▶ **Work item**: When you find the word "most" in a line of the entries, please copy the whole line.

Start of Recorded information

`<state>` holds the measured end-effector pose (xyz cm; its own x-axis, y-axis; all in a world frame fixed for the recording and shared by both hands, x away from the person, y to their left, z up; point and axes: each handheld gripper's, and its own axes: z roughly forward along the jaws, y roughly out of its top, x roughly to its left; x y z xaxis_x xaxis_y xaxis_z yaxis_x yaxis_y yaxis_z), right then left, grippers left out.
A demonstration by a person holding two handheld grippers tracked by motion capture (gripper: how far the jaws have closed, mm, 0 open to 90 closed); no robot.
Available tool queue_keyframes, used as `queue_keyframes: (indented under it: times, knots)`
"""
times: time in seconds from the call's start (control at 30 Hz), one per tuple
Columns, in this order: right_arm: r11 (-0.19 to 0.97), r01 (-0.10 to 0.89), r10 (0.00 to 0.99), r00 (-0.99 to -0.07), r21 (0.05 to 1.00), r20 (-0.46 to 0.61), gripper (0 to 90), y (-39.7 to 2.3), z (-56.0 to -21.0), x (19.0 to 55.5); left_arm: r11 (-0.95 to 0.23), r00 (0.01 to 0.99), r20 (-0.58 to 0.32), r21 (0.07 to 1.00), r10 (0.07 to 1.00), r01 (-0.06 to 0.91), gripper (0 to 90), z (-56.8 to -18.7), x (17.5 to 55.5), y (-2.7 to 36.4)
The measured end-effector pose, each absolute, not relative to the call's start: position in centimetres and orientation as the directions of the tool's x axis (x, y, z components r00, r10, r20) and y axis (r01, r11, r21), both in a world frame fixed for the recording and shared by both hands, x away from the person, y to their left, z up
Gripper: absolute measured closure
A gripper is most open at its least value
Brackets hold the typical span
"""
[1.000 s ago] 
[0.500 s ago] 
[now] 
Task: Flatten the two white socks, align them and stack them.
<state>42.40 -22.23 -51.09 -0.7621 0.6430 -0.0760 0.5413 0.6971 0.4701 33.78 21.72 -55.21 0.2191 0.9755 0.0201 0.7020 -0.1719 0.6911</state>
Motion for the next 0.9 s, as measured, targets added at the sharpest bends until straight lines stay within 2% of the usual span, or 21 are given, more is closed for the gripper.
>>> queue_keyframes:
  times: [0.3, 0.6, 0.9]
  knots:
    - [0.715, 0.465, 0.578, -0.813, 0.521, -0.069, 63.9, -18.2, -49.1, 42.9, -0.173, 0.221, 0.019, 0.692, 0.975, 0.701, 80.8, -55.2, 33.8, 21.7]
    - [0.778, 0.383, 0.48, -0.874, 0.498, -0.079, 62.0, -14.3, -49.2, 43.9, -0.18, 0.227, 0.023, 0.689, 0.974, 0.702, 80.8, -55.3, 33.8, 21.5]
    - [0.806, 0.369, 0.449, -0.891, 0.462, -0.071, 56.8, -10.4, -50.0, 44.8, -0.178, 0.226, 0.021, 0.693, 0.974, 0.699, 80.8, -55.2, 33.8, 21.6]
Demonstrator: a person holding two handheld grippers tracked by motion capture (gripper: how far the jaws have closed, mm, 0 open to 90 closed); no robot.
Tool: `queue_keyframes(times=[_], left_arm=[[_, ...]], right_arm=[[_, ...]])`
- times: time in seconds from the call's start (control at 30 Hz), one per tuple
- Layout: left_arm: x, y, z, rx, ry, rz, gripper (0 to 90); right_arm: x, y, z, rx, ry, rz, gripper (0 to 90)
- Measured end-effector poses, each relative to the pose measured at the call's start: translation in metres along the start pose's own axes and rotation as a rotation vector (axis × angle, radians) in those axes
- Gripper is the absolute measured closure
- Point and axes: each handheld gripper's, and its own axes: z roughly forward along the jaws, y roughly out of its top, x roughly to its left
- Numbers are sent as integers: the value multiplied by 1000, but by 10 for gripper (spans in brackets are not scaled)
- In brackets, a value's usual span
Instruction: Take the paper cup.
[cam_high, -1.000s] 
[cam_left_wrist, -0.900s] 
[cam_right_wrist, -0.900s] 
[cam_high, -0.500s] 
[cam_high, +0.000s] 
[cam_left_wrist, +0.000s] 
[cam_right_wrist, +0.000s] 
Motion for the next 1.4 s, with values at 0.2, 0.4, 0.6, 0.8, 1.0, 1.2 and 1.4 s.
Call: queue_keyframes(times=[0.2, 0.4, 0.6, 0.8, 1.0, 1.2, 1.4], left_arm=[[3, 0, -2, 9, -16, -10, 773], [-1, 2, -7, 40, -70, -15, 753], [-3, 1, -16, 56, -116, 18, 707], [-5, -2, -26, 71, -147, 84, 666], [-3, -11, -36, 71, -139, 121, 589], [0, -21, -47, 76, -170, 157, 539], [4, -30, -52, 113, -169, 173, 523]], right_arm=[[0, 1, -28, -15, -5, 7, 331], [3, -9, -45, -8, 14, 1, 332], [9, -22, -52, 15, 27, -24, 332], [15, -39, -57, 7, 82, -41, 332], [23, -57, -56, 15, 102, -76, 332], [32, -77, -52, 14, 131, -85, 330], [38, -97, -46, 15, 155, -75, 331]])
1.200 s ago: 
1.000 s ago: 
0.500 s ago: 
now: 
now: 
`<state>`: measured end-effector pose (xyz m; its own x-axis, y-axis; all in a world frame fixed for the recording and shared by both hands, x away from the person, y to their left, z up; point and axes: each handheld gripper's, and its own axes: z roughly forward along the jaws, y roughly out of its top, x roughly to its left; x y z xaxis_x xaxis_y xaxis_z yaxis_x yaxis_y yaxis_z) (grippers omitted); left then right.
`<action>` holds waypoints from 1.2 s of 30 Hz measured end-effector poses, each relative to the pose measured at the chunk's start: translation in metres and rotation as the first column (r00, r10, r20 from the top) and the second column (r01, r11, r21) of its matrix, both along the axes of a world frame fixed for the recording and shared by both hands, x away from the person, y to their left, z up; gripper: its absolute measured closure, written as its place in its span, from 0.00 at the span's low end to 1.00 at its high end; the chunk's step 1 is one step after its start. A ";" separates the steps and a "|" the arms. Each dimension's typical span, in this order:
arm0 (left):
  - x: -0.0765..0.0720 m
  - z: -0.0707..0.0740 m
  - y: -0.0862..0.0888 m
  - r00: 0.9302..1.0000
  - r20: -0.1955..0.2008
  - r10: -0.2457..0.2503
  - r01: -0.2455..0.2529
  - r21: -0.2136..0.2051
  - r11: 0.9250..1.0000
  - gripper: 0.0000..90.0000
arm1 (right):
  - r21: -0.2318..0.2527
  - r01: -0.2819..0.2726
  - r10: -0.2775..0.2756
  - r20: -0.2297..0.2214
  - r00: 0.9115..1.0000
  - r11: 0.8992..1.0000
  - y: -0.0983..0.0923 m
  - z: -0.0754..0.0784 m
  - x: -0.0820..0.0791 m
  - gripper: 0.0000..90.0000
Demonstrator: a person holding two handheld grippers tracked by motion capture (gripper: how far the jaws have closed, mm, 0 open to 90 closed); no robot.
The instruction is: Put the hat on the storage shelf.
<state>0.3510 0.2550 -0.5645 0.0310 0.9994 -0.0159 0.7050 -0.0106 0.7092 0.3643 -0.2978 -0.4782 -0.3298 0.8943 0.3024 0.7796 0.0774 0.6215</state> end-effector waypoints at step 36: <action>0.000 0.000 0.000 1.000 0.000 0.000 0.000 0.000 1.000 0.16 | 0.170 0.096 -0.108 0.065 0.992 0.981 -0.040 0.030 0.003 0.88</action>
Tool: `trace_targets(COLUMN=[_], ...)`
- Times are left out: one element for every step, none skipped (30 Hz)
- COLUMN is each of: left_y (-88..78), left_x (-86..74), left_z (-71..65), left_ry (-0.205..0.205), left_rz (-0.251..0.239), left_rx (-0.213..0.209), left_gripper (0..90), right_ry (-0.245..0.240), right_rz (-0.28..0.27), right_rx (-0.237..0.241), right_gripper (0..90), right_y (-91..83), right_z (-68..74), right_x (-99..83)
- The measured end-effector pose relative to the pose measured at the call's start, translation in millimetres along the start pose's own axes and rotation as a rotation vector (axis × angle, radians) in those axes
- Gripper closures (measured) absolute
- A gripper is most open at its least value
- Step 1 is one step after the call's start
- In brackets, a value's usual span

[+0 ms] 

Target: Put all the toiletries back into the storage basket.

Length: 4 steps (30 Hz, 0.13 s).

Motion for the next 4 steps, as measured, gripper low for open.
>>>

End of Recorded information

▶ **Expected answer**:
A gripper is most open at its least value
- A gripper is most open at its least value

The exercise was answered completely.